• [Data excerpt]
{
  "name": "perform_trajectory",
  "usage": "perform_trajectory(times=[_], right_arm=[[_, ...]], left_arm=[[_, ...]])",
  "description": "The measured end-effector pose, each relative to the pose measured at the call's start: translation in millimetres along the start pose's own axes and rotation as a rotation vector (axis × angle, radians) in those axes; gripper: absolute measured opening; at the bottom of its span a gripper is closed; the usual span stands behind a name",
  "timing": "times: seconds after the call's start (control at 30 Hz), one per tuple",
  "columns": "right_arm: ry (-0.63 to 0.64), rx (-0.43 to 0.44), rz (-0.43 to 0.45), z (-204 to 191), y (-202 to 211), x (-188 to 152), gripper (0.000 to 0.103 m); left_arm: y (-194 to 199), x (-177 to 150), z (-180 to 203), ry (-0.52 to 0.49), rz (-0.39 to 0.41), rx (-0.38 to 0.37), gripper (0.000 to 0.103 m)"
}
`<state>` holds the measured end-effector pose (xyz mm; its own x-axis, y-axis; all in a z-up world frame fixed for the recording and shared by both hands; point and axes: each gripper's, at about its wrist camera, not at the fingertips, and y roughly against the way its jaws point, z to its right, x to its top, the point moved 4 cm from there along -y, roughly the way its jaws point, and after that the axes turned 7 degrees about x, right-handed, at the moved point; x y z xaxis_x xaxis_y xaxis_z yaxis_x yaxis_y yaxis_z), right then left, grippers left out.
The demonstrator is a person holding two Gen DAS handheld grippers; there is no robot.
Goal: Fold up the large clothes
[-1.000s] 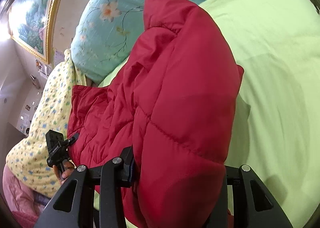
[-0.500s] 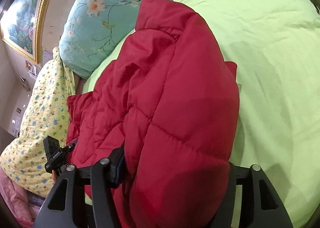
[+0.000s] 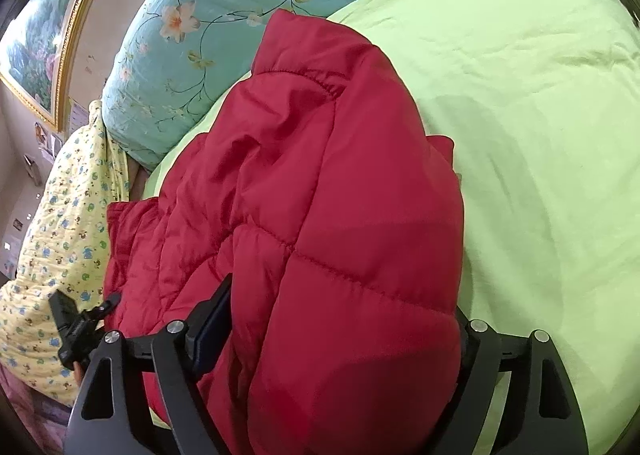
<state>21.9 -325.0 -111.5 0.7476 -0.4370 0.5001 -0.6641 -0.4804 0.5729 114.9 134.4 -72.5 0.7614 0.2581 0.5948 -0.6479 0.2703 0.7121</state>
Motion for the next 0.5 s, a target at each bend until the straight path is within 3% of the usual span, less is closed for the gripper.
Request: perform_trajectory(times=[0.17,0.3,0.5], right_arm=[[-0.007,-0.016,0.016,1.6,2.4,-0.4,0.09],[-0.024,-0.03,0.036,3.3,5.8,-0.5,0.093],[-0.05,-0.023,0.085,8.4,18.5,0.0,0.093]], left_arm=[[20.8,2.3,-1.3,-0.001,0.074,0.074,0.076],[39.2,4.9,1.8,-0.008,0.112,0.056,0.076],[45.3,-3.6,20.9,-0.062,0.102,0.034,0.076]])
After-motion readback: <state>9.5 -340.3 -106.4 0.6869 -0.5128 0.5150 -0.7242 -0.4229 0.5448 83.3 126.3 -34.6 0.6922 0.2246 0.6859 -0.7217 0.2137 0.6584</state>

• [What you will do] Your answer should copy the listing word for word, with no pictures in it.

• [Output below]
{
  "name": "perform_trajectory",
  "usage": "perform_trajectory(times=[_], right_arm=[[_, ...]], left_arm=[[_, ...]])",
  "description": "The measured end-effector pose, each relative to the pose measured at the call's start: translation in millimetres along the start pose's own axes and rotation as a rotation vector (axis × angle, radians) in those axes; gripper: absolute measured opening; at the bottom of its span a gripper is closed; the usual span stands behind a name",
  "timing": "times: seconds after the call's start (control at 30 Hz), one per tuple",
  "columns": "right_arm: ry (-0.63 to 0.64), rx (-0.43 to 0.44), rz (-0.43 to 0.45), z (-204 to 191), y (-202 to 211), x (-188 to 152), gripper (0.000 to 0.103 m); left_arm: y (-194 to 199), x (-177 to 150), z (-180 to 203), ry (-0.52 to 0.49), rz (-0.39 to 0.41), rx (-0.38 to 0.37), gripper (0.000 to 0.103 m)"
}
`<state>` holds the measured end-effector pose (xyz mm; its own x-axis, y-axis; all in a z-up world frame fixed for the recording and shared by both hands; point and axes: each gripper's, at about its wrist camera, not at the fingertips, and y roughly against the way its jaws point, z to its right, x to its top, the point moved 4 cm from there along -y, roughly the way its jaws point, and after that the axes turned 7 degrees about x, right-handed, at the moved point; x y z xaxis_x xaxis_y xaxis_z yaxis_x yaxis_y yaxis_z), right then left, grippers left out.
The demonstrator is a person holding two Gen DAS handheld grippers; there is no robot.
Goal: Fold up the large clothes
[-1.000s] 
[-0.500s] 
[+0.000s] 
<state>21.9 -325.0 -111.5 0.7476 -0.4370 0.5001 -0.6641 -0.4804 0.5729 114.9 134.4 -72.5 0.7614 0.2581 0.5948 -0.6479 0.2703 0.7121</state>
Motion for the next 0.5 s, a target at each bend until the straight path is within 3% of the usual span, less is closed for the gripper.
Request: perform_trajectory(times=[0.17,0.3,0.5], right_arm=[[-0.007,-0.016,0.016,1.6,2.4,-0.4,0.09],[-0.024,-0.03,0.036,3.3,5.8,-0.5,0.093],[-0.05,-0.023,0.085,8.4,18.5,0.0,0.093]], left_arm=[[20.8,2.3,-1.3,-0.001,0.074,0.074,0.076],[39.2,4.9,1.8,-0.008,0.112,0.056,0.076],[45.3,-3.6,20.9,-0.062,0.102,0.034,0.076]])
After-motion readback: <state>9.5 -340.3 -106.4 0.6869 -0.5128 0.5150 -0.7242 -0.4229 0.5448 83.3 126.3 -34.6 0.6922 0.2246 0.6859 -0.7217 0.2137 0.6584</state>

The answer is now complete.